Voyager en Chine fin Janvier est
comme se faire emporter dans un gigantesque mouvement de foule. Le pays tout entier
est pris d’une frénésie de voyage. Dans toutes les directions, agitation de
fourmilière de millions de petits bonshommes lourdement chargés, souriant
jusqu’aux oreilles, qui prennent d’assaut gares et aéroports pour retourner au pays,
entendez par là dans leur province d’origine, fêter en famille le nouvel an
Chinois.
Incroyable migration saisonnière de
millions d’habitants de l’Empire du Milieu, dont la population de plus en plus
concentrée autour des grandes métropoles – synonymes de modernité et
développement économique – retourne pour quelques jours à la campagne retrouver
les racines familiales autour de leurs « vieux parents ».
Au-delà du déplacement physique, cette
grande transhumance est aussi un voyage dans le temps, retour vers le passé pour
tous ces gens qui, en une génération, ont sauté une époque pour se retrouver
propulsés sans transition dans le 21ème siècle. Et ce sont eux qui
poussent aujourd’hui l’économie mondiale…
Imaginez un peu : quitter le KFC
du quartier où l’on bidouille son smart-phone assis autour de tables en
plastiques aux couleurs vives, à grignoter du poulet frit derrière la vitrine
donnant sur la rue encombrée de milliers de voitures asphyxiant les passants
pressés, éblouis par les lumières scintillantes des enseignes publicitaires sur
écrans géants, pour se retrouver au village, accroupi sur le seuil de la
maison ou bien assis sur de tous petits sièges en bambou polis par les ans, à
jouer au majong et manger un bol de soupe au riz sous la lumière blalarde d’un
vieux tube néon.
La Chine contemporaine et ses grands écarts… Celle-là même que bien souvent par méconnaissance l’on a tendance à diaboliser et qui nous fascine.
La Chine contemporaine et ses grands écarts… Celle-là même que bien souvent par méconnaissance l’on a tendance à diaboliser et qui nous fascine.
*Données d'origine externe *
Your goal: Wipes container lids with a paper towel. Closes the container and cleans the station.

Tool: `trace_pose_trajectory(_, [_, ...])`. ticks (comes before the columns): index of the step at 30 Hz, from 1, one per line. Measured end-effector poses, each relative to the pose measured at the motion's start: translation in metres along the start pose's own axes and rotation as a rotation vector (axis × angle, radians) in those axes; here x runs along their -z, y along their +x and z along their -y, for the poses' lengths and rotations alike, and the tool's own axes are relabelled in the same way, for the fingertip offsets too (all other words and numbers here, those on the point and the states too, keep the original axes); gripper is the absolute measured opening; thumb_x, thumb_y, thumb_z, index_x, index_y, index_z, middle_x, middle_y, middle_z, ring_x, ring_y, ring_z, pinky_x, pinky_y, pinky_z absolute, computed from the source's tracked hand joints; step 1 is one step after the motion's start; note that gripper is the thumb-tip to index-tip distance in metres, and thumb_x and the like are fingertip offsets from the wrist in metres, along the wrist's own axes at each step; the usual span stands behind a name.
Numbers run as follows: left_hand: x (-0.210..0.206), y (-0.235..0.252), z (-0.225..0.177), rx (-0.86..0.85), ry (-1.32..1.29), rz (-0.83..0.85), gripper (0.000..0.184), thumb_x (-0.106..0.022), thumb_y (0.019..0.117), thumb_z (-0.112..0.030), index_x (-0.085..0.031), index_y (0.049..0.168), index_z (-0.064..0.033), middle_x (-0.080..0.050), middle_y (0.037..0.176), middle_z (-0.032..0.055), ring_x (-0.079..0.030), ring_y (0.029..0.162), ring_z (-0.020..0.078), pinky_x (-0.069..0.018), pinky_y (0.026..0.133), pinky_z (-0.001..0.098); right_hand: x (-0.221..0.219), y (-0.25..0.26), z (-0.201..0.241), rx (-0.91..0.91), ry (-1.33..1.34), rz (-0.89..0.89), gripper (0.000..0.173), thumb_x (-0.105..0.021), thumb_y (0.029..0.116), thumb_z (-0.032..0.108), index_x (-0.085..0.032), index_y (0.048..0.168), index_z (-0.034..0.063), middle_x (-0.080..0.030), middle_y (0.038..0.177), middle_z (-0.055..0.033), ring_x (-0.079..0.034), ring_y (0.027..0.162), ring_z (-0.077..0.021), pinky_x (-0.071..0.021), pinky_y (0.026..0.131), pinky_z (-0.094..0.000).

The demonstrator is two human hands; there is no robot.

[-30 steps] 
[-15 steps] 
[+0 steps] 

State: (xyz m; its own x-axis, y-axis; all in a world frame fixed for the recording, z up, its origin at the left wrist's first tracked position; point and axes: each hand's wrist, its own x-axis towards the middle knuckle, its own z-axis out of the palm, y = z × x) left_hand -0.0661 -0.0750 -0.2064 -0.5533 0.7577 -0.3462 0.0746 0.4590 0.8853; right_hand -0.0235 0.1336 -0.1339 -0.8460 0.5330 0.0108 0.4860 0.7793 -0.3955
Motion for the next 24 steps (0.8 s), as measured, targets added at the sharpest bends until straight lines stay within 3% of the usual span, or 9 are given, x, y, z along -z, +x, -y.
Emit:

Après celle du serpent nous entrons
dans l’année du Cheval, signe de mouvement, vivacité voir d’impétuosité qu’il
va s’agir de canaliser…
Partout des lampions rouges égayent
les lieux publics et déjà l’on ressent cet esprit de fête propice à la
convivialité, un air de Thanks Giving Américain ou de Noël, quand il suffit de
quelques jolies lumières pour changer l’humeur des gens et créer ce quelque
chose de plus qui rend la vie plus belle.
Shanghai : nous terminons la
journée de travail par un diner avec nos partenaires.
Les affaires initiées sous
le signe du serpent sont allées bon train et l’on espère bien consolider sous
celui du Cheval. L’ambiance est à la fête et l’on trinque sans retenue en se
souhaitant la bonne année et tout ce qui va avec… Puis c’est rapidement la surenchère
de « 咽 », (prononcer « campé », littéralement « cul
sec »). Les esprits et les corps s’échauffent rapidement dans la
petite salle privative du restaurant toute embuée de vapeur de cuisine et de
transpiration. Visages rougis et hilares se décomposent alors dans de béates expressions un peu stupides. Très vite il n’y a plus ni Américains, ni Européens, ni Chinois,
mais une dizaine de gars déclamant toute sortes de déclarations incongrues, dans
un mélange incompréhensible de langues dont les mots n’ont à ce stade plus
vraiment d’importance, laissant place au langage universel de l’ivrogne,
éphémère Espéranto, quand sous l’emprise des vapeurs d’alcool toute inhibition disparait
au profit d’une étrange euphorie dont les détails se perdent dans de larges fou-rires d'abrutis.
Bref, une soirée qui reste comme un
souvenir brumeux au lendemain laborieux.